WHAT IS NEEDED » Starting at the line holding "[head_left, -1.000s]" and finishing at the line holding "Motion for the", transcribe the material exactly, keeping both ends but no pictures.

DATASET EXTRACT »
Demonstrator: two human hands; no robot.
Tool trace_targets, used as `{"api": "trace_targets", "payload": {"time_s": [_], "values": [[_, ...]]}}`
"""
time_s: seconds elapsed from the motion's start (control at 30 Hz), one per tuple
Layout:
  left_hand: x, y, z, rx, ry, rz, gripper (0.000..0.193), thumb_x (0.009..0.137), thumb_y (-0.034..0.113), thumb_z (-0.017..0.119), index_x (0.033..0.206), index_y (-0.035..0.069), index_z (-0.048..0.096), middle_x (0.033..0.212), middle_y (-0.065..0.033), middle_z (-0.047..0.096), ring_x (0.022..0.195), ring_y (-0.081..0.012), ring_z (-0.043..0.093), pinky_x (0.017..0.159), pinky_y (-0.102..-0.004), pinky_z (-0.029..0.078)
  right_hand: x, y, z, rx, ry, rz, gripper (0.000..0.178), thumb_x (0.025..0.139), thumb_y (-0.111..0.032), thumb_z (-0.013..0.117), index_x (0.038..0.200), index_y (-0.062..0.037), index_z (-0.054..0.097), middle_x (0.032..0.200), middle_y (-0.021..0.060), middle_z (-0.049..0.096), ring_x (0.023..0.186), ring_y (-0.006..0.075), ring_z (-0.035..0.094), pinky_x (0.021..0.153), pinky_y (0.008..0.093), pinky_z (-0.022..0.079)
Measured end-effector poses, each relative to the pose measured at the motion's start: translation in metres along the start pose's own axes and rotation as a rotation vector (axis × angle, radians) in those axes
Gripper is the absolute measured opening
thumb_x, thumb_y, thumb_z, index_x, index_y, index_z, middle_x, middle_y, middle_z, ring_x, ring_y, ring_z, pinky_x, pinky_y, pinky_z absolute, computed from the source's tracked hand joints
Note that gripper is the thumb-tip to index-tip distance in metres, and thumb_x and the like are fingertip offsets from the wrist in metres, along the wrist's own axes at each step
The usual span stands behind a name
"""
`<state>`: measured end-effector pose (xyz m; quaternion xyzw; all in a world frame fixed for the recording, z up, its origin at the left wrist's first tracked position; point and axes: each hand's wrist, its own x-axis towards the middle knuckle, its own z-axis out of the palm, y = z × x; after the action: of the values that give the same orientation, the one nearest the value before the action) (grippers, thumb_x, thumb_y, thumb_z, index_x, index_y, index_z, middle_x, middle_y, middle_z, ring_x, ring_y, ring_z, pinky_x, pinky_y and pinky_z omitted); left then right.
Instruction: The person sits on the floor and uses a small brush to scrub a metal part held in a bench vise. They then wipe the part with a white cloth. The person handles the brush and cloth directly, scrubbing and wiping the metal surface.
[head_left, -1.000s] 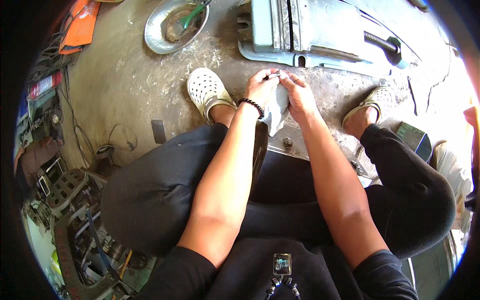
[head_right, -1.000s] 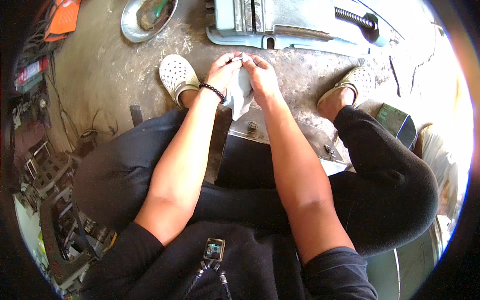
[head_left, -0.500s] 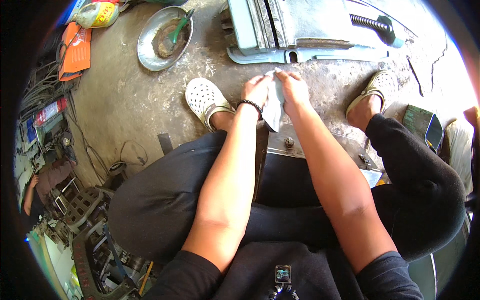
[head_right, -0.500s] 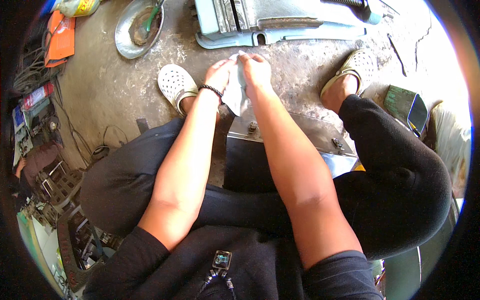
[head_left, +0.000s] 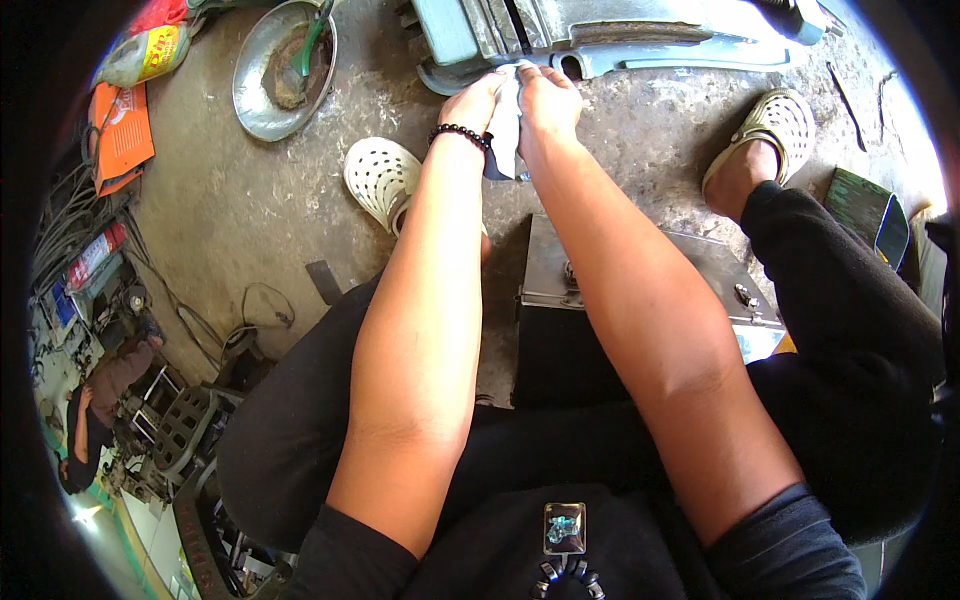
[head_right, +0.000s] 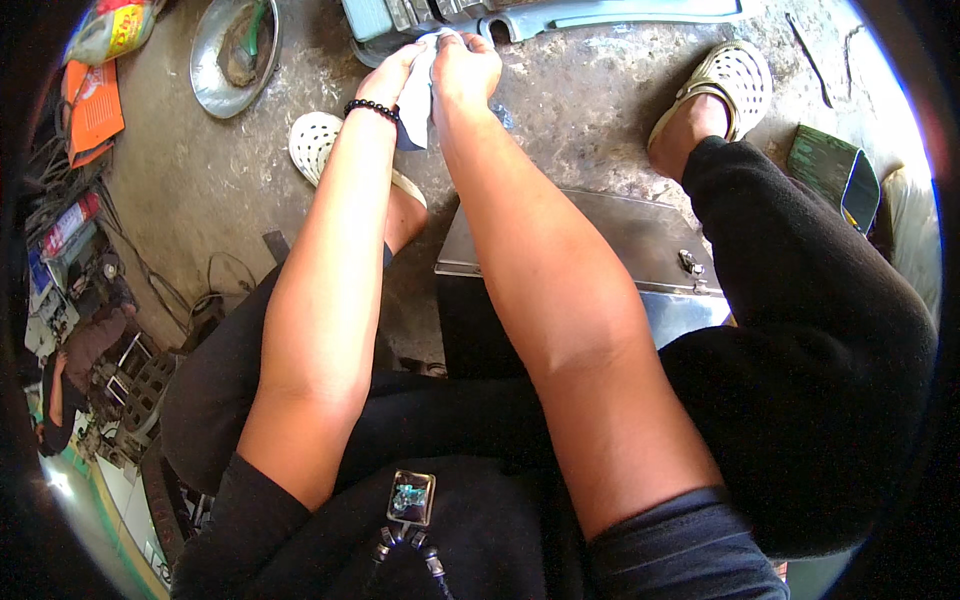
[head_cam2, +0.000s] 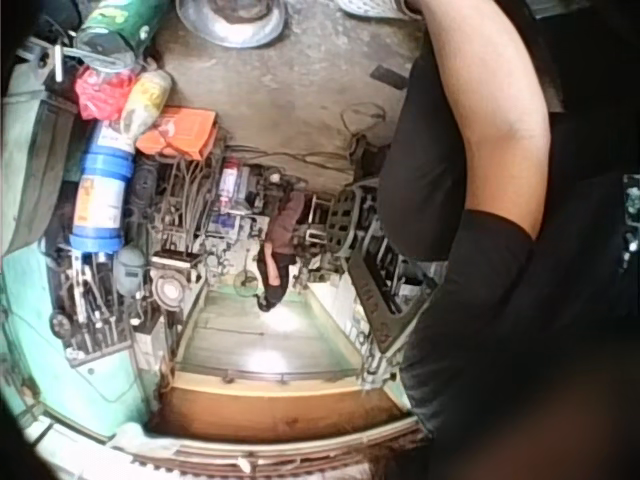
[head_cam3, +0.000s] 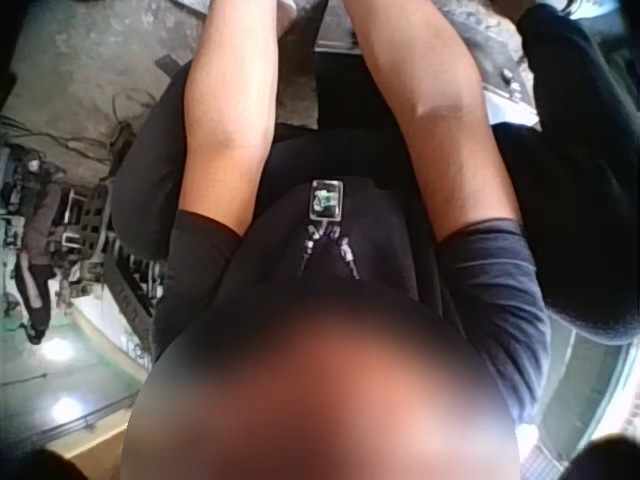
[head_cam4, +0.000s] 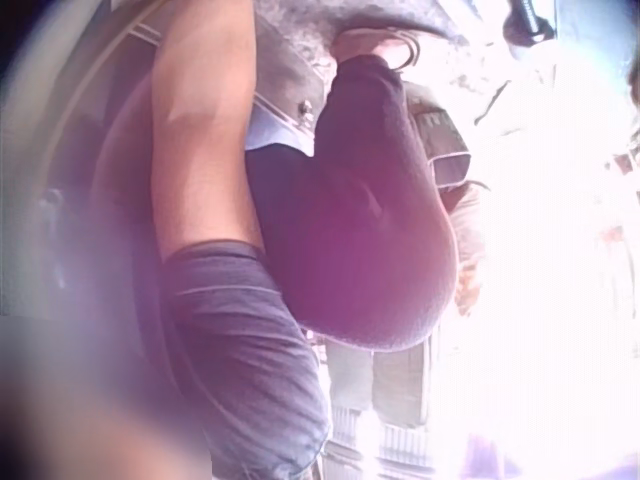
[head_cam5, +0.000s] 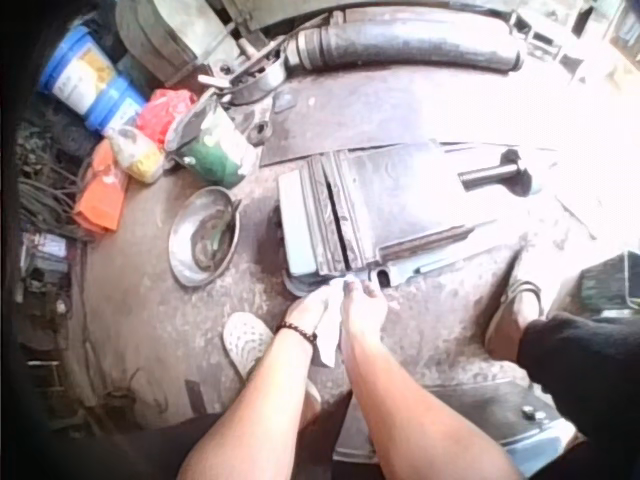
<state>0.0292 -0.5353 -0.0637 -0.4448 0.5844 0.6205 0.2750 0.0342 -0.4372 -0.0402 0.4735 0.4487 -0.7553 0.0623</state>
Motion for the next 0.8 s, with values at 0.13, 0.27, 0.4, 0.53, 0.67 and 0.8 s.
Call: {"api": "trace_targets", "payload": {"time_s": [0.13,0.27,0.4,0.53,0.67,0.8], "values": [[-0.017,0.009,0.007,-0.062,0.11,-0.004,0.037,0.086,0.031,0.077,0.104,-0.002,0.076,0.1,-0.0069,0.076,0.084,-0.0161,0.068,0.076,-0.032,0.054,-0.003,-0.004,0.009,-0.136,0.061,-0.045,0.019,0.096,-0.009,0.07,0.109,0.0042,0.065,0.097,0.0126,0.071,0.084,0.0187,0.066,0.074,0.0326,0.053],[-0.02,0.014,0.004,-0.143,0.077,-0.013,0.034,0.089,0.029,0.075,0.105,-0.001,0.076,0.1,-0.0062,0.076,0.083,-0.0158,0.068,0.077,-0.0319,0.054,-0.011,-0.006,0.018,-0.068,0.073,-0.037,0.018,0.097,-0.009,0.062,0.108,0.004,0.066,0.095,0.0159,0.073,0.081,0.0212,0.068,0.074,0.0371,0.056],[-0.012,0.01,-0.003,-0.144,0.031,-0.011,0.036,0.089,0.028,0.076,0.108,-0.002,0.076,0.101,-0.0071,0.076,0.086,-0.0162,0.068,0.078,-0.0311,0.053,-0.017,-0.007,0.023,-0.058,0.105,-0.014,0.016,0.098,-0.008,0.061,0.107,0.0039,0.065,0.095,0.0154,0.072,0.082,0.0212,0.067,0.074,0.0371,0.055],[-0.013,0.01,-0.005,-0.125,0.068,0.007,0.039,0.089,0.027,0.076,0.112,-0.004,0.075,0.106,-0.0076,0.075,0.09,-0.0162,0.068,0.081,-0.0308,0.053,-0.019,-0.007,0.027,0.026,0.1,0.035,0.019,0.099,-0.008,0.061,0.112,0.0049,0.063,0.1,0.0161,0.071,0.085,0.0226,0.068,0.076,0.0376,0.055],[-0.024,0.012,-0.007,-0.17,0.123,0.013,0.04,0.088,0.027,0.076,0.115,-0.003,0.075,0.11,-0.0077,0.075,0.094,-0.0162,0.068,0.085,-0.0308,0.053,-0.02,-0.006,0.031,0.005,0.082,0.066,0.022,0.099,-0.007,0.061,0.116,0.0065,0.062,0.105,0.0168,0.07,0.088,0.0236,0.068,0.078,0.0376,0.055],[-0.03,0.012,-0.009,-0.118,0.137,0.05,0.042,0.089,0.026,0.074,0.12,-0.002,0.074,0.118,-0.0102,0.075,0.103,-0.0171,0.068,0.092,-0.0313,0.052,-0.021,-0.005,0.031,0.072,0.029,0.074,0.022,0.097,-0.003,0.059,0.115,0.0093,0.06,0.106,0.0183,0.069,0.09,0.0252,0.068,0.08,0.0385,0.056]]}}
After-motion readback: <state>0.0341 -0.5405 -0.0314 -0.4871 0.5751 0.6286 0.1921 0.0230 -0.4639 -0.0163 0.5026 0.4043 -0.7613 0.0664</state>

RESPONSE BELOW »
[head_left, -1.000s] 
[head_right, -1.000s] 
[head_left, -0.500s] 
[head_right, -0.500s] 
[head_left, +0.000s] 
[head_right, +0.000s] 
[head_cam2, +0.000s] 
[head_cam3, +0.000s] 
[head_cam4, +0.000s] 
[head_cam5, +0.000s] 
<state>0.0292 -0.5353 -0.0637 -0.4448 0.5844 0.6205 0.2750 0.0342 -0.4372 -0.0402 0.4735 0.4487 -0.7553 0.0623</state>
Motion for the next 0.8 s, with values at 0.13, 0.27, 0.4, 0.53, 0.67 and 0.8 s.

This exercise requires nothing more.